Joan Elsa Donley (; 16 March 1916 – 4 December 2005) was a Canadian-born New Zealand nurse and midwife. Donley was a key figure who shaped midwifery and the home birth movement in New Zealand.

Biography 

Donley was born in Regina, Saskatchewan in 1916. She trained as a nurse at Saskatoon City Hospital as she could not afford to train as a doctor, and worked in a hospital in British Columbia.

In 1964, Donley emigrated to New Zealand with her family, opening a fish market in Grey Lynn. After separating from her husband in 1969, she returned to healthcare, gaining a certificate in maternity from the National Women's Hospital, and completed a course in midwifery at St Helens in 1971. After which, she worked at Waitakere Hospital for two years.

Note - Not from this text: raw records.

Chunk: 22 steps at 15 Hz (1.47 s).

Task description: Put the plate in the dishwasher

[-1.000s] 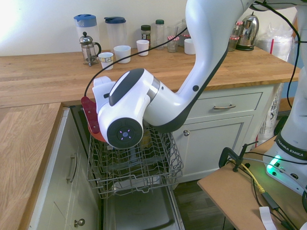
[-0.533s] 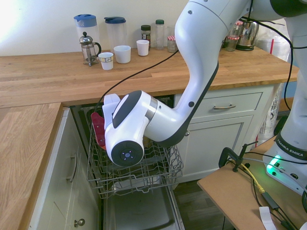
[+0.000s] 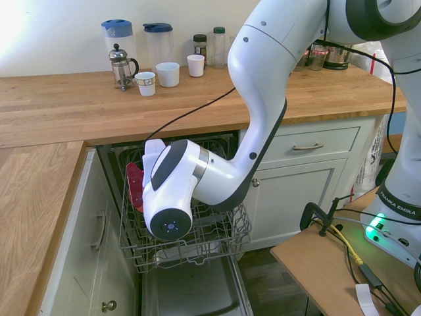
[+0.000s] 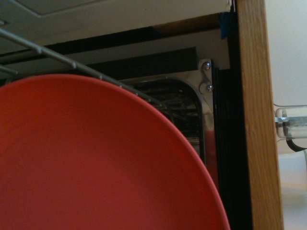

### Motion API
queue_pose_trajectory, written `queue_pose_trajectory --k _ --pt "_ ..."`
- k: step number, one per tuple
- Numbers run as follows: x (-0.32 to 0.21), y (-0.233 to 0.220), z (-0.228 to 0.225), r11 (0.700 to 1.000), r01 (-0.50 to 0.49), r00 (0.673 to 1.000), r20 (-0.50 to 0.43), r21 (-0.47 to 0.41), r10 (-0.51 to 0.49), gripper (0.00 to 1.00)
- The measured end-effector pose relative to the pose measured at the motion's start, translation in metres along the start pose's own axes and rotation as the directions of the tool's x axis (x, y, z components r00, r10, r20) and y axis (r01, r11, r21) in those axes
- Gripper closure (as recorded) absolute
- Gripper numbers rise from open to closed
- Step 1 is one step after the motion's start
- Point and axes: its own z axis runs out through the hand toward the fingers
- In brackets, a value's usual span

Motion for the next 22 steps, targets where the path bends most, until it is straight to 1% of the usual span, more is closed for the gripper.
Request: queue_pose_trajectory --k 4,7,12,13,15,22 --pt "-0.008 -0.023 -0.009 0.999 -0.022 0.999 -0.027 0.023 0.022 1.00" --pt "-0.011 -0.043 -0.016 0.999 -0.024 0.999 -0.026 0.042 0.025 1.00" --pt "-0.027 -0.061 -0.004 0.998 -0.020 1.000 -0.005 0.059 0.021 1.00" --pt "-0.028 -0.062 -0.001 0.998 -0.027 1.000 -0.011 0.063 0.027 0.00" --pt "-0.026 -0.063 0.001 0.997 -0.039 0.999 -0.020 0.073 0.041 0.00" --pt "-0.026 -0.068 -0.001 0.991 -0.032 0.999 -0.038 0.133 0.037 0.00"
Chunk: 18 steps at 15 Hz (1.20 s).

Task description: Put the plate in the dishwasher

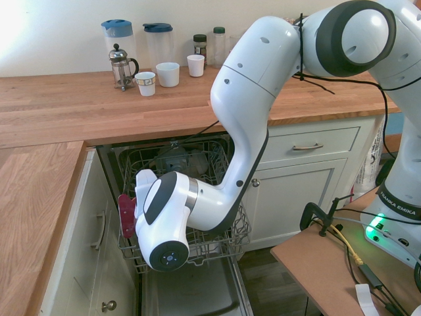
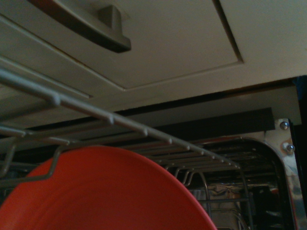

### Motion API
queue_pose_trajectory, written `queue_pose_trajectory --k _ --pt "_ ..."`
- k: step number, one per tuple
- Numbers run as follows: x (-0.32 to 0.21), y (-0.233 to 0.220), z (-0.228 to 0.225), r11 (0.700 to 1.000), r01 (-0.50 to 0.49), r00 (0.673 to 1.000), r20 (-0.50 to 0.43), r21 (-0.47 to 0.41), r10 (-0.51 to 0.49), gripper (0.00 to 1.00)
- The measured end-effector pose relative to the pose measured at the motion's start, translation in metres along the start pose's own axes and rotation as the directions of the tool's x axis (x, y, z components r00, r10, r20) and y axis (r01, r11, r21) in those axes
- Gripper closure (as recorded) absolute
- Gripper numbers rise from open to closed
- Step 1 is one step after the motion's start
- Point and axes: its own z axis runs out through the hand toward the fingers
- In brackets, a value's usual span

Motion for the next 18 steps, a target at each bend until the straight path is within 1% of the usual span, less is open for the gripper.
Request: queue_pose_trajectory --k 8,13,18 --pt "-0.001 -0.008 -0.012 0.999 0.004 1.000 0.000 0.035 -0.004 0.00" --pt "0.002 -0.020 -0.042 0.999 0.008 1.000 -0.022 0.052 -0.007 0.00" --pt "0.033 -0.014 -0.087 1.000 0.000 1.000 -0.031 0.027 0.001 0.00"
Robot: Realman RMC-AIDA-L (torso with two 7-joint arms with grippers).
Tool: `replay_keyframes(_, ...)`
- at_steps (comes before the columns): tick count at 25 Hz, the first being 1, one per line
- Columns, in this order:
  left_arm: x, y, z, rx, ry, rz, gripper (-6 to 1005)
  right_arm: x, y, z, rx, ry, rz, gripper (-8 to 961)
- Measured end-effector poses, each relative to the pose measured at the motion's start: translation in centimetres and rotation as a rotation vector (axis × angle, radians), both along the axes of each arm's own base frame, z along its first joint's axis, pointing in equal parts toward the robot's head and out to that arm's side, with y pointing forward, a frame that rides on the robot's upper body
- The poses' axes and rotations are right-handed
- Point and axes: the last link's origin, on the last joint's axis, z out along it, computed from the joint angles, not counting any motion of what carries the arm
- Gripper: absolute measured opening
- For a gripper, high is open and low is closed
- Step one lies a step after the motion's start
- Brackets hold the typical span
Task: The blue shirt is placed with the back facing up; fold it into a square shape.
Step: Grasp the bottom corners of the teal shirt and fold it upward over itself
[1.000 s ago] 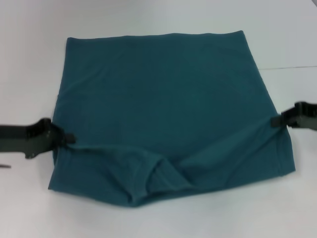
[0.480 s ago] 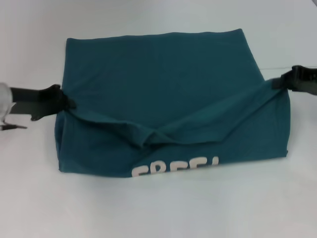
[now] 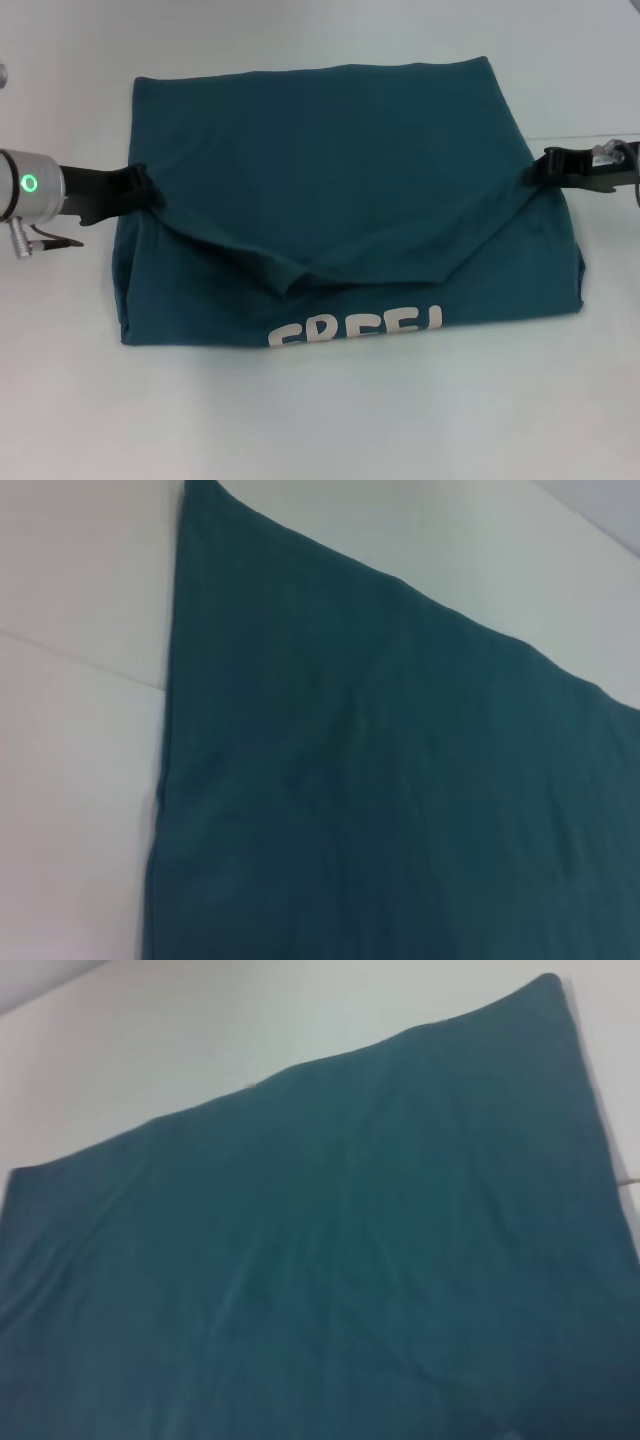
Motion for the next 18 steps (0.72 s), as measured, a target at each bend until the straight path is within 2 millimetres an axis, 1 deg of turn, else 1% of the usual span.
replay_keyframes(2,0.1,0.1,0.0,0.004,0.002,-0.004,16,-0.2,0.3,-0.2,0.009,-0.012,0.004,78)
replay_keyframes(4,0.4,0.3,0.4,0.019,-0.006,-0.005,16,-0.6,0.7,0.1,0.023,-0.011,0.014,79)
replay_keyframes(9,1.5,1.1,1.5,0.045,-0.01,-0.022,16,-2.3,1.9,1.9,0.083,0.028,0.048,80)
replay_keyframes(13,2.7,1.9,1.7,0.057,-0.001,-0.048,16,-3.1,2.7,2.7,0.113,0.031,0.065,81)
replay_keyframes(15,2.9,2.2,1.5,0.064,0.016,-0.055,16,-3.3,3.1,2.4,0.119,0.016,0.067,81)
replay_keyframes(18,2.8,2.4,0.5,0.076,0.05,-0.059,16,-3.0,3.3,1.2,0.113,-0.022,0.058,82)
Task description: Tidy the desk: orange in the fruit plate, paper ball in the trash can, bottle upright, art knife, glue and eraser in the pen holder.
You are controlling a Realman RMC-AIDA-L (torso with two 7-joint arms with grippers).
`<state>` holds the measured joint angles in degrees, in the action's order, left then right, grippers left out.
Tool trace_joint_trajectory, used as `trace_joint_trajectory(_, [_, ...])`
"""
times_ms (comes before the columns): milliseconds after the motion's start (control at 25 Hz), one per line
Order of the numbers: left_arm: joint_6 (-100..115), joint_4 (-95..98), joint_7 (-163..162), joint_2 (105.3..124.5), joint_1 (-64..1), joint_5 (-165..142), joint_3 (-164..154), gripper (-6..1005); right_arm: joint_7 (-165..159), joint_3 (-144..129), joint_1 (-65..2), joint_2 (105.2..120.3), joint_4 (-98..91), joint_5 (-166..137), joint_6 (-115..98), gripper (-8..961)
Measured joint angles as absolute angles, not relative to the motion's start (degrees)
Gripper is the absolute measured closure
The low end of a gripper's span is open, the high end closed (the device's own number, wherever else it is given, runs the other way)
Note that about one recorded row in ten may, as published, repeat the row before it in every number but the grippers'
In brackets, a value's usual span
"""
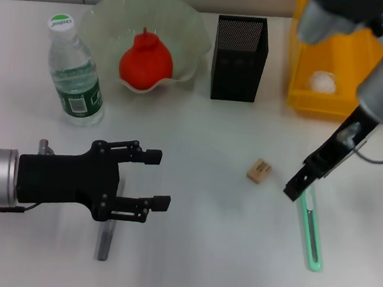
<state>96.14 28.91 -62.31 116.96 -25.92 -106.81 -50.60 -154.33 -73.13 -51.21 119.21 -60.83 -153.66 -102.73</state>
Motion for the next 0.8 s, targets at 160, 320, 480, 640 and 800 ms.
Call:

When West Auckland midwife and home birth proponent Vera Ellis-Crowther began retiring in the 1974, she asked Donley and her colleague Carolyn Young to take over her practice, so that home birth services could continue to be offered in Auckland. In the same year, Donley delivered her first home birth baby, her granddaughter. Donley worked as a home birth midwife for 21 years until 1995, attending approximately 750 births.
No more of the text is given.